The study finds Ontario has the shortest total wait at 15.4 weeks while New Brunswick has the longest at 41.7 weeks. The waits in British Columbia and Alberta are both just over 26 weeks.

It also says patients wait more than 41 weeks for orthopedic surgery, while the wait for medical oncology is just over three weeks. Canadians wait more than four weeks for a CT scan and nearly 11 weeks for a MRI scan, it adds.

Barua said other countries with universal health care including Australia and France have shorter wait times and generally they partner with the private sector and expect patients to share in treatment cost.

However, the Canadian Institute for Health Information also reports annually on wait times and its latest study found that three out of four patients have priority procedures done within national benchmarks.

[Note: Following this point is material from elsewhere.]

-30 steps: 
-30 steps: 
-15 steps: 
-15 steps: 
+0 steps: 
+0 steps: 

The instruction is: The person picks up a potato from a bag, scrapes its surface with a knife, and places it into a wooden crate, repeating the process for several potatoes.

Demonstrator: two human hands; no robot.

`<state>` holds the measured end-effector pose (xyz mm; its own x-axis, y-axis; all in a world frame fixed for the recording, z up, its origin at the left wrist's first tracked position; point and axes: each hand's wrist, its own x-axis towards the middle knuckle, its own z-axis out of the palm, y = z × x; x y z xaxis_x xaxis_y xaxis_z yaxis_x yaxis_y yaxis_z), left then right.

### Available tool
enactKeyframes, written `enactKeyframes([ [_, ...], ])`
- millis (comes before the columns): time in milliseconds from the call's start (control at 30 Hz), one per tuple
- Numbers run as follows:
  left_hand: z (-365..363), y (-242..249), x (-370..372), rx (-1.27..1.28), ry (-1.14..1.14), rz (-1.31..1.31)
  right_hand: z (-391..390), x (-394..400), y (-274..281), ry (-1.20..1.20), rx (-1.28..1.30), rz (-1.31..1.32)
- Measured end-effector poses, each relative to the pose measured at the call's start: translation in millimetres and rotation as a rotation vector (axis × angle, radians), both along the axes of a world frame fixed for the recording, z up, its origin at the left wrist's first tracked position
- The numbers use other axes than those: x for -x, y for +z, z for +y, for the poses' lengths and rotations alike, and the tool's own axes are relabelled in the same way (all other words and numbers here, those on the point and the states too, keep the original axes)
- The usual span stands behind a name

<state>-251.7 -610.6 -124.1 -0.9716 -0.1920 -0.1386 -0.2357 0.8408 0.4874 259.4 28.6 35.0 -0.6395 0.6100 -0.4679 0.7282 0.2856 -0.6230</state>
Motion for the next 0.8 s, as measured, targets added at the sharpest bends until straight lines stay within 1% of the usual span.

The institute uses provincial and territorial data and focuses on priority areas set out by the 2004 Health Accord. The benchmarks also set by the accord are considered to be medically acceptable wait times.

Between 2012 and 2016, wait times for hip and knee replacements remained relatively stable, while they increased for cataract removal and decreased for hip fracture repair, the report says.

Overall last year, 90 per cent of patients waited 36.4 weeks for treatment, it says.

Jennifer D'Silva, a manager at the health institute, said the number of priority procedures performed is rising and Canada's aging population might be a factor.

The Fraser Institute sent surveys to more than 11,800 specialist physicians and received responses from 21 per cent.

British Columbia Health Minister Adrian Dix pointed out that only 343 specialists in the province responded. There are about 5,900 specialists in B.C., so the Fraser Institute didn't hear from 94 per cent of them, he said.

"This has been a continual issue with the Fraser Institute study," he said.

However, Dix said wait times worsened over the past five to seven years under the previous B.C. government and he is working on solutions with doctors and health authorities.

The Fraser Institute also notes "survey responses in parts of Atlantic Canada are notably lower than in other provinces, which may result in reported median wait times being higher or lower than those actually experienced."

Bruce Macfarlane, a New Brunswick health department spokesman, said the province makes surgical wait time data available on a website. It shows nine out of 10 hip replacements were completed in 53 weeks, exceeding the national benchmark of 26 weeks.

"New Brunswick has an aging population and this is impacting the demand for specific types of interventions, for example total hip and knee joint replacements," Macfarlane said.

Ontario's government will invest $1.3 billion in additional funding over the next three years to reduce wait times, said David Jensen, a health ministry spokesman.

The ministry also has an online tool that allows patients to find out the wait times for specific services at individual hospitals.

Health Canada spokeswoman Tammy Jarbeau said Canada continues to perform well on median wait times for priority procedures compared to other Organisation for Economic Co-operation and Development countries.

However, surgical demand continues to increase and jurisdictions will be challenged to meet benchmarks, Jarbeau said.

"The Government of Canada is engaging with provinces and territories to make our health care system more responsive and sustainable," she said.